La partie controversée de la philosophie de Grabel est de savoir comment il mesure le succès. Le mérite, la récompense et la reconnaissance ne sont pas des priorités absolues. Il les considère comme les résultats du succès de l'équipe – pas les raisons de cela.

"Nous pouvons mesurer notre succès à l'intérieur des murs", a-t-il déclaré. "Nous n'avons pas à regarder à l'extérieur. Pourtant, nous pouvons mesurer notre succès avec la qualité de vie de nos employés. Cela ne remplace pas une expérience client … Nous sommes humbles et apprécions la reconnaissance et les récompenses … mais la chose la plus importante à mesurer est la qualité de vie de vos employés. et il vous dira tout le reste, car s’ils sont heureux, vos invités seront heureux. "
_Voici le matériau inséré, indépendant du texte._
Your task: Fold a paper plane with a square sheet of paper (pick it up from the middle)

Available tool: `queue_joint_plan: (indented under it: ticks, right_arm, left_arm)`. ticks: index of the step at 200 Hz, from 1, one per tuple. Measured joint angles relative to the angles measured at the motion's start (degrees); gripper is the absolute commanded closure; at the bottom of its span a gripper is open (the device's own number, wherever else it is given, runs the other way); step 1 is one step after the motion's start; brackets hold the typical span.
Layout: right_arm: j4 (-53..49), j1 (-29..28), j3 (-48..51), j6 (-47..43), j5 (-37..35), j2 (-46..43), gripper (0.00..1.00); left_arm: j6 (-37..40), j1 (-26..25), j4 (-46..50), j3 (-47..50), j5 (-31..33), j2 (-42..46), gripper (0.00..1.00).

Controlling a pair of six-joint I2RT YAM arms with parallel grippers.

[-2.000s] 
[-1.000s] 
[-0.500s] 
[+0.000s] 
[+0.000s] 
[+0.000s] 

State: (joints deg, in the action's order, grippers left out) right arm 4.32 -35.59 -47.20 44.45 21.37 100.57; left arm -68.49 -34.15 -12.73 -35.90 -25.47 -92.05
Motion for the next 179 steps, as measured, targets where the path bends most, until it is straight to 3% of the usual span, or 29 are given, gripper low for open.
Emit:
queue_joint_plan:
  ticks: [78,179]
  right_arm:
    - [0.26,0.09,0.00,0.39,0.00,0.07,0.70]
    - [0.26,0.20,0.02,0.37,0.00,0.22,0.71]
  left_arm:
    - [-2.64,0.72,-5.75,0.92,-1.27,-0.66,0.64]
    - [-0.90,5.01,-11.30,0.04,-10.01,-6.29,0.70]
Grable ne se concentre pas sur la ligne du bas en premier. Au lieu de cela, il se concentre sur le développement du personnel. Au lieu d'élaborer des stratégies de vente ou d'annuler des budgets, il met de l'énergie dans ses employés.

"Je préfère simplement leur enseigner le vin et voir ce qui se passe, tu sais?" il a dit. «Parce que, que va-t-il se passer? Nous vendrons plus de vin! Pourquoi leur donner un numéro à poursuivre? Pourquoi ne pas simplement leur donner un outil qu'ils peuvent utiliser? "

Le profit devient un sous-produit de cette éducation, théorise-t-il.

"Si les bénéfices sont votre motivation, vous aurez du mal à faire quelque chose de qualité dans cette industrie", a déclaré Grable.

Pour en revenir à la hiérarchie en cinq groupes, Grable pense que s'il met son personnel en premier et qu'il est heureux, les invités seront heureux, les vendeurs gagneront plus d'argent, la communauté sera favorable et les propriétaires s'en tireront bien.

Il admet qu'il est difficile de convaincre les professionnels de la finance à ce sujet. La philosophie n'est pas nouvelle, mais elle n'est pas orthodoxe. Cela a conduit à des désaccords avec les partenaires commerciaux et les restaurateurs avec lesquels Grable a travaillé au fil des ans.

Mais Grable s'en tient à leurs convictions et les exécute avec intégrité, sachant que les actionnaires finiront non seulement par profiter de cette approche à long terme, mais aussi qu'ils la comprendront et l'apprécieront.

À quand remonte la dernière fois que vous êtes sorti d'un restaurant que vous aimiez tant mais ne pouviez pas mettre le doigt sur pourquoi?

Grable vise à créer ces types de restaurants avec leur équipe.

Que vous soyez restaurateur, restaurateur ou propriétaire d'un magasin de crème glacée, son point de vue vous incite à penser: "Que pourrait-il arriver si je ne mettais pas le client en premier?"